+++ Material for this task

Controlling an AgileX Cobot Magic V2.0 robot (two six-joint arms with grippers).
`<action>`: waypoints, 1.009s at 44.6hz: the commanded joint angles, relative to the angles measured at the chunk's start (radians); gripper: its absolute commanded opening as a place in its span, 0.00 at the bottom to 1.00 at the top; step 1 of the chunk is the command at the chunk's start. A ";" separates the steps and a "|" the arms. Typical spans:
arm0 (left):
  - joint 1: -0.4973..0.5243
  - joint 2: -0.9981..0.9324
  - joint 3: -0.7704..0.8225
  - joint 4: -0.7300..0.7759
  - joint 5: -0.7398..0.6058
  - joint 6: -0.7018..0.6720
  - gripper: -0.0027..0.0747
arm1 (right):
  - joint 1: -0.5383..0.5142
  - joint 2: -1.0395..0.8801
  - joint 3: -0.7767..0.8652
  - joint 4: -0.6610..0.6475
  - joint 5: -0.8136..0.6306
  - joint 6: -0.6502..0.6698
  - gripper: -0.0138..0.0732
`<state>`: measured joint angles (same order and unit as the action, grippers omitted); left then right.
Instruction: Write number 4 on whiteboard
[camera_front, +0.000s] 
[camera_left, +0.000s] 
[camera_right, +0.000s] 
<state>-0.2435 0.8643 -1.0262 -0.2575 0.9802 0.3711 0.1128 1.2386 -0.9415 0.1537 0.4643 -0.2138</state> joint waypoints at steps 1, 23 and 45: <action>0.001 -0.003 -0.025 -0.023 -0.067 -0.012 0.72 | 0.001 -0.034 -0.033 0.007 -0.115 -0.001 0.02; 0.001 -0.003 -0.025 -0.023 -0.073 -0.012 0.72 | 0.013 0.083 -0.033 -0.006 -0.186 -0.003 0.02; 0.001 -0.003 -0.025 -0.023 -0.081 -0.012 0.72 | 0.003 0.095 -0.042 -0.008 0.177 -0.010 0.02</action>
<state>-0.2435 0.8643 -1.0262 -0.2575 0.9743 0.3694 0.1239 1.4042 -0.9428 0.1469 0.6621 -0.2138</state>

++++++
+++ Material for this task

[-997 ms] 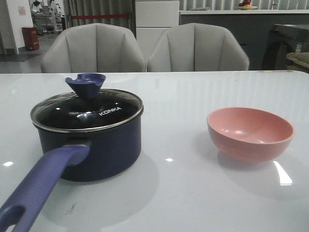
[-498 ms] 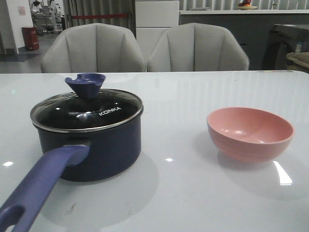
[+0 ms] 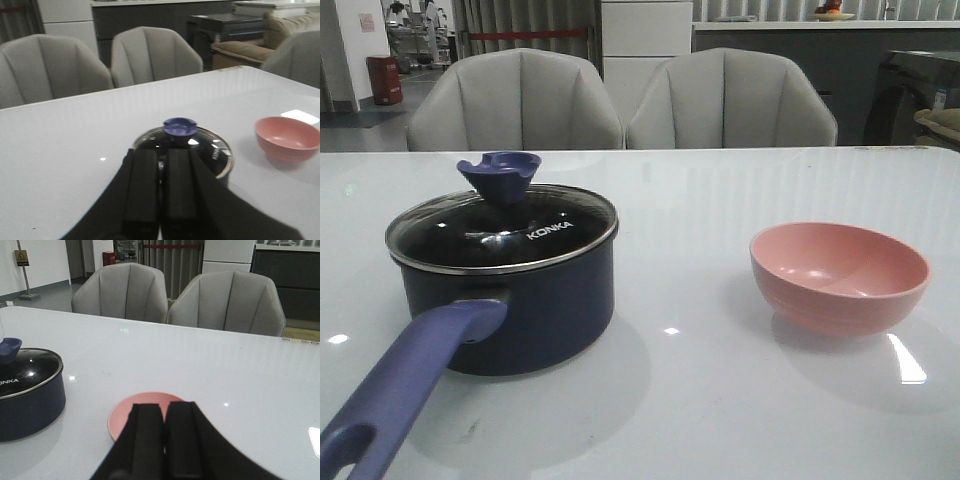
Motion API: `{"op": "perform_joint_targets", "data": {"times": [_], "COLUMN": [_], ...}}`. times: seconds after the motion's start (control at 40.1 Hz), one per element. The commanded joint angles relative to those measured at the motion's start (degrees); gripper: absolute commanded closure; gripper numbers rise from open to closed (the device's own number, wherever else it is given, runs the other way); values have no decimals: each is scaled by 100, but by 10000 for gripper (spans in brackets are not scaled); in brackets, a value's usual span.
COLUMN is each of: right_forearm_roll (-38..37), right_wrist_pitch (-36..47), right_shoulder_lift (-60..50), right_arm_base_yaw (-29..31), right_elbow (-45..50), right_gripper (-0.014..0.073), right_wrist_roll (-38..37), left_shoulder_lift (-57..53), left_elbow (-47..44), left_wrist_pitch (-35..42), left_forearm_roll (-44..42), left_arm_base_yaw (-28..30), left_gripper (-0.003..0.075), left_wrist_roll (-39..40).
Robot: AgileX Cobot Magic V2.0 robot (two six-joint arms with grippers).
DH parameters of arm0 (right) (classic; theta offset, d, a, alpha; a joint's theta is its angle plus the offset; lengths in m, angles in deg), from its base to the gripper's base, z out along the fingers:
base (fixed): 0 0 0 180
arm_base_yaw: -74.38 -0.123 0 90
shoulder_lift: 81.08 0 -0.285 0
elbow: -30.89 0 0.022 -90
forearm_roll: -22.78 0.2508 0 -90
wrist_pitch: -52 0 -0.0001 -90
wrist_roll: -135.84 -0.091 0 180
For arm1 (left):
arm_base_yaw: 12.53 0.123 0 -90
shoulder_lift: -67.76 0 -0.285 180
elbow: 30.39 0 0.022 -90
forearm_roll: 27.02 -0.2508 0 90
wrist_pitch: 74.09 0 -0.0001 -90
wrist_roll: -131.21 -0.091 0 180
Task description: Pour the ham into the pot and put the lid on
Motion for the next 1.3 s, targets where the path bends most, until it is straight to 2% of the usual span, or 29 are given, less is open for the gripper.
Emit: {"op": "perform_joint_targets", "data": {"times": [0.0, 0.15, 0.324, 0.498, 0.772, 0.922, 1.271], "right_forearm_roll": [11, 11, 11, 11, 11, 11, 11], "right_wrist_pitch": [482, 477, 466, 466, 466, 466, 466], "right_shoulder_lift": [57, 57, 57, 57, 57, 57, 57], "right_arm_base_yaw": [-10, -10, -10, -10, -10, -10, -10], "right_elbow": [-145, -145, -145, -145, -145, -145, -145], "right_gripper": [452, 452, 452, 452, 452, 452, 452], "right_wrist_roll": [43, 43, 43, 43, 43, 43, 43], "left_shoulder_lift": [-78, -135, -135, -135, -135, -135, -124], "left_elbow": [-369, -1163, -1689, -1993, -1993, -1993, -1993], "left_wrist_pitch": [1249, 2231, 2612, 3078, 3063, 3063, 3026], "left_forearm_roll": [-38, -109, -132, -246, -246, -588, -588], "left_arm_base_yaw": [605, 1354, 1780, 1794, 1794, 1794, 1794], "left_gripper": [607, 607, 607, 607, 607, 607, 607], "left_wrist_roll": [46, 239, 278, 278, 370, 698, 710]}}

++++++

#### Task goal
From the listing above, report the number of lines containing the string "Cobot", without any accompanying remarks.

#### Solution to this task
2